Updated to the latest v8.0 version, still works
Did a git checkout 9.0 followed by a git pull.
Started odoo 9.0 with the command ./openerp-server -d testDB -u all
This commands breaks with the following error and does not update my database:
LINE 1: select model, transient from ir_model where state='manual'
^
, in query select model, transient from ir_model where state=%s
2015-10-26 00:37:29,823 4501 CRITICAL testDB openerp.service.server:
Failed to initialize database `testDB`.
Traceback (most recent call last):
File "/opt/odoo/openerp/service/server.py", line 885, in preload_registries
registry = RegistryManager.new(dbname, update_module=update_module)
File "/opt/odoo/openerp/modules/registry.py", line 385, in new
openerp.modules.load_modules(registry._db, force_demo, status, update_module)
File "/opt/odoo/openerp/modules/loading.py", line 279, in load_modules
loaded_modules, processed_modules = load_module_graph(cr, graph, status, perform_checks=update_module, report=report)
File "/opt/odoo/openerp/modules/loading.py", line 136, in load_module_graph
registry.setup_models(cr, partial=True)
File "/opt/odoo/openerp/modules/registry.py", line 185, in setup_models
cr.execute('select model, transient from ir_model where state=%s', ('manual',))
File "/opt/odoo/openerp/sql_db.py", line 139, in wrapper
return f(self, *args, **kwargs)
File "/opt/odoo/openerp/sql_db.py", line 215, in execute
res = self._obj.execute(query, params)
ProgrammingError: column "transient" does not exist
LINE 1: select model, transient from ir_model where state='manual'
Are there any steps which I have to follow to upgrade the database or has everything to be done by hand? And if yes, what should I do? Obviously it failed because the specific column is non-existent in my database. But is there any update script because I fear, if I change this there will be the next error waiting for me.
Thanks in advance.
You can ask the odoo company to do that task for you by going to this link
.But they will charge money for that. If you can do it yourself here is the documentation on how to do that,
https://doc.therp.nl/openupgrade/intro.html
Option 2: We can use pgadmin(postgresql gui tool).Just select your database name and in the top you can see sql enabled,click it and issue an sql query to display all data(you must know the table name which you want to retreive) after that you can export it.The exported file contains all the data with column headings,we may have to rearrange columns according to odoo9 DB.Once it is done select odoo9 database,right click on the table name which you want to import data to and select import option.It may take a while and it should give message as "data imported successfully".

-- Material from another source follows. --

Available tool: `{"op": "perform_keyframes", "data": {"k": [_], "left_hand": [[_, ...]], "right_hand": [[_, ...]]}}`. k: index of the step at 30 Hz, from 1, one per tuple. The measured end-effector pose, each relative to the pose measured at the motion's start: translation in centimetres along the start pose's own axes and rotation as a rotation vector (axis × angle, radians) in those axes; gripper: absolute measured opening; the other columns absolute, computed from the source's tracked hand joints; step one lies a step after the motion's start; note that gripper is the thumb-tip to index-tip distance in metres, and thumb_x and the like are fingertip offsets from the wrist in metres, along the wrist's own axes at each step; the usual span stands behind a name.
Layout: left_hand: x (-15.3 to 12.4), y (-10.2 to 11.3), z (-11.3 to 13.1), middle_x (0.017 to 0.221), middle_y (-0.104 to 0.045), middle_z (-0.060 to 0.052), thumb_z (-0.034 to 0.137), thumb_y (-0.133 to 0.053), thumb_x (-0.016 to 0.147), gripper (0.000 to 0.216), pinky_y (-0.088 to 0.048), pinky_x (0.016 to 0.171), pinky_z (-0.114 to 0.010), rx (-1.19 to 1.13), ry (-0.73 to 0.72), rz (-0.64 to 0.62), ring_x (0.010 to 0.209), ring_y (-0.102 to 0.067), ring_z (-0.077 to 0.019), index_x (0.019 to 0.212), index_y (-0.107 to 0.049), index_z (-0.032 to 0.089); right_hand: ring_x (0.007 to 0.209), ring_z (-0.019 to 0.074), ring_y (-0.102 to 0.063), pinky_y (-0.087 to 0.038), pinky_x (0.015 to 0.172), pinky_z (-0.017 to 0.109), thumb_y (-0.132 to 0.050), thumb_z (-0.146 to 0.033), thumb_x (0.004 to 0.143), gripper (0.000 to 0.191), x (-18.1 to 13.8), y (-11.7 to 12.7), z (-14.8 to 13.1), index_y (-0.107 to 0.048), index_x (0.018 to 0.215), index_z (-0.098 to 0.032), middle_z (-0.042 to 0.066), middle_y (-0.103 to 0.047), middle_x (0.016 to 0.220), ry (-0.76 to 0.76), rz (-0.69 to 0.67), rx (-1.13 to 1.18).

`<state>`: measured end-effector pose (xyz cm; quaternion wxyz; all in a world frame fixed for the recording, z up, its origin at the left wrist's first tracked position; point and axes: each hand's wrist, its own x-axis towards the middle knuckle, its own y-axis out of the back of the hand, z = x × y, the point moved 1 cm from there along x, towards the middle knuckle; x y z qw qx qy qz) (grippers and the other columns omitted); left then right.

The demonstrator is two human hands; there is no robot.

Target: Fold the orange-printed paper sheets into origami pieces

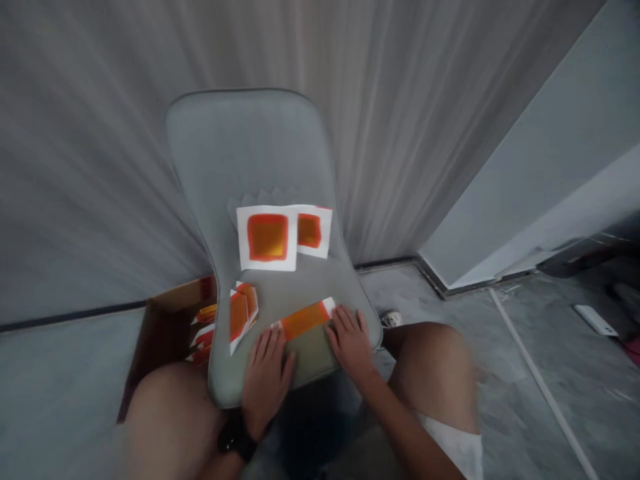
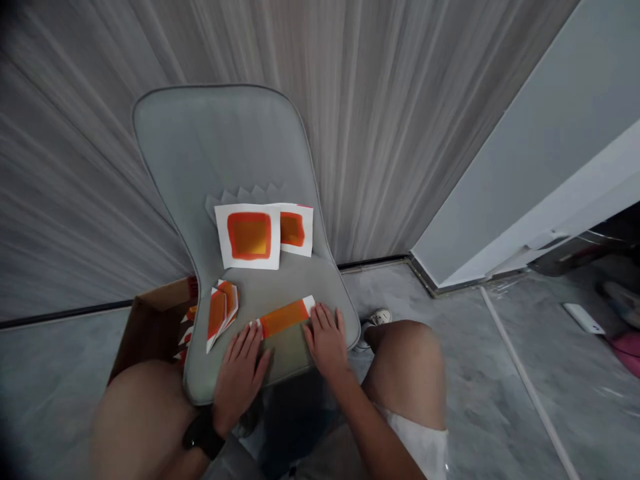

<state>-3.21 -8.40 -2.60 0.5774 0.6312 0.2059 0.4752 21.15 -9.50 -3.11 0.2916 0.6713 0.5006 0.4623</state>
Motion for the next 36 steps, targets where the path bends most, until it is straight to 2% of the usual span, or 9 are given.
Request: {"op": "perform_keyframes", "data": {"k": [4, 7, 10, 12, 19, 24, 29, 33, 36], "left_hand": [[1.1, 0.2, 0.2, 0.155, -0.058, -0.014, 0.042, -0.043, 0.109, 0.057, -0.046, 0.120, -0.052, -0.128, 0.122, 0.085, 0.147, -0.052, -0.0299, 0.160, -0.042, 0.017], [2.8, 0.6, 0.5, 0.159, -0.054, -0.016, 0.045, -0.049, 0.107, 0.061, -0.044, 0.122, -0.053, -0.138, 0.112, 0.091, 0.154, -0.043, -0.0325, 0.160, -0.042, 0.016], [4.4, 0.8, 0.5, 0.164, -0.045, -0.021, 0.051, -0.059, 0.101, 0.065, -0.041, 0.122, -0.059, -0.093, 0.087, 0.048, 0.158, -0.034, -0.0400, 0.155, -0.050, 0.015], [5.0, 0.9, 0.4, 0.164, -0.044, -0.023, 0.050, -0.064, 0.098, 0.061, -0.041, 0.122, -0.061, -0.085, 0.077, 0.030, 0.158, -0.032, -0.0424, 0.147, -0.058, 0.014], [3.2, 2.1, 0.5, 0.143, -0.068, -0.011, 0.025, -0.062, 0.102, 0.021, -0.048, 0.116, -0.052, -0.197, -0.084, 0.128, 0.143, -0.053, -0.0308, 0.120, -0.073, 0.022], [0.9, 1.8, 0.6, 0.136, -0.074, -0.005, 0.022, -0.060, 0.103, 0.032, -0.051, 0.113, -0.050, -0.247, -0.219, 0.046, 0.134, -0.062, -0.0271, 0.132, -0.071, 0.027], [1.1, 1.3, 0.1, 0.135, -0.074, -0.005, 0.031, -0.063, 0.103, 0.028, -0.053, 0.111, -0.047, -0.356, -0.206, 0.022, 0.132, -0.065, -0.0251, 0.128, -0.074, 0.026], [2.0, 1.5, -0.5, 0.131, -0.076, -0.004, 0.034, -0.064, 0.103, 0.025, -0.053, 0.112, -0.047, -0.399, -0.223, 0.028, 0.123, -0.070, -0.0225, 0.125, -0.075, 0.027], [2.0, 1.7, -1.0, 0.141, -0.071, -0.005, 0.034, -0.066, 0.102, 0.034, -0.049, 0.119, -0.048, -0.390, -0.297, -0.006, 0.130, -0.067, -0.0222, 0.135, -0.070, 0.028]], "right_hand": [[0.144, 0.0367, -0.051, -0.040, 0.122, 0.057, -0.060, -0.048, 0.103, 0.061, 3.1, 0.5, 0.8, -0.055, 0.154, -0.014, 0.021, -0.058, 0.152, 0.027, -0.029, 0.034], [0.152, 0.0396, -0.040, -0.041, 0.122, 0.057, -0.075, -0.053, 0.092, 0.074, 5.9, 0.5, 1.7, -0.056, 0.152, -0.014, 0.024, -0.049, 0.158, 0.117, -0.158, 0.070], [0.151, 0.0381, -0.042, -0.042, 0.121, 0.057, -0.084, -0.046, 0.084, 0.062, 7.6, 0.5, 2.5, -0.069, 0.136, -0.016, 0.023, -0.053, 0.154, 0.196, -0.276, 0.124], [0.148, 0.0350, -0.046, -0.044, 0.121, 0.056, -0.085, -0.038, 0.084, 0.050, 7.9, 0.8, 2.9, -0.072, 0.127, -0.017, 0.021, -0.057, 0.150, 0.238, -0.262, 0.180], [0.137, 0.0318, -0.056, -0.043, 0.122, 0.059, -0.071, -0.021, 0.095, 0.012, 3.7, 3.8, 2.6, -0.075, 0.106, -0.019, 0.014, -0.069, 0.133, 0.375, -0.079, 0.252], [0.126, 0.0246, -0.065, -0.047, 0.120, 0.052, -0.059, -0.023, 0.105, 0.023, -0.6, 4.5, 2.4, -0.076, 0.119, -0.025, 0.010, -0.074, 0.128, 0.426, -0.153, 0.246], [0.119, 0.0236, -0.068, -0.056, 0.107, 0.043, -0.060, -0.035, 0.106, 0.025, -0.7, 4.0, 2.9, -0.079, 0.119, -0.025, 0.010, -0.074, 0.126, 0.407, -0.168, 0.326], [0.117, 0.0253, -0.070, -0.055, 0.109, 0.048, -0.061, -0.039, 0.105, 0.027, -0.2, 4.7, 3.3, -0.080, 0.118, -0.025, 0.010, -0.075, 0.126, 0.423, -0.171, 0.320], [0.128, 0.0269, -0.066, -0.048, 0.119, 0.054, -0.061, -0.034, 0.105, 0.028, -0.9, 5.4, 3.5, -0.077, 0.126, -0.025, 0.011, -0.072, 0.136, 0.438, -0.211, 0.251]]}}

I found the answer on Github.
The trick is to create a field called transient which is Boolean with the default value false in the table ir_model.
As I expected, this is not the complete solution as there are other problem with the database needing adjustments.
You are trying to run a Odoo 8.0 database on Odoo 9.0.
The column 'transient' is in the code base for 9.0 and not in the 8.0 code base. Hence the 8.0 database is being ran on the 9.0 code base. Hence, the database has not been upgraded properly.
As stated in the previous answer. You can either get Odoo to do it or can do it yourself as well.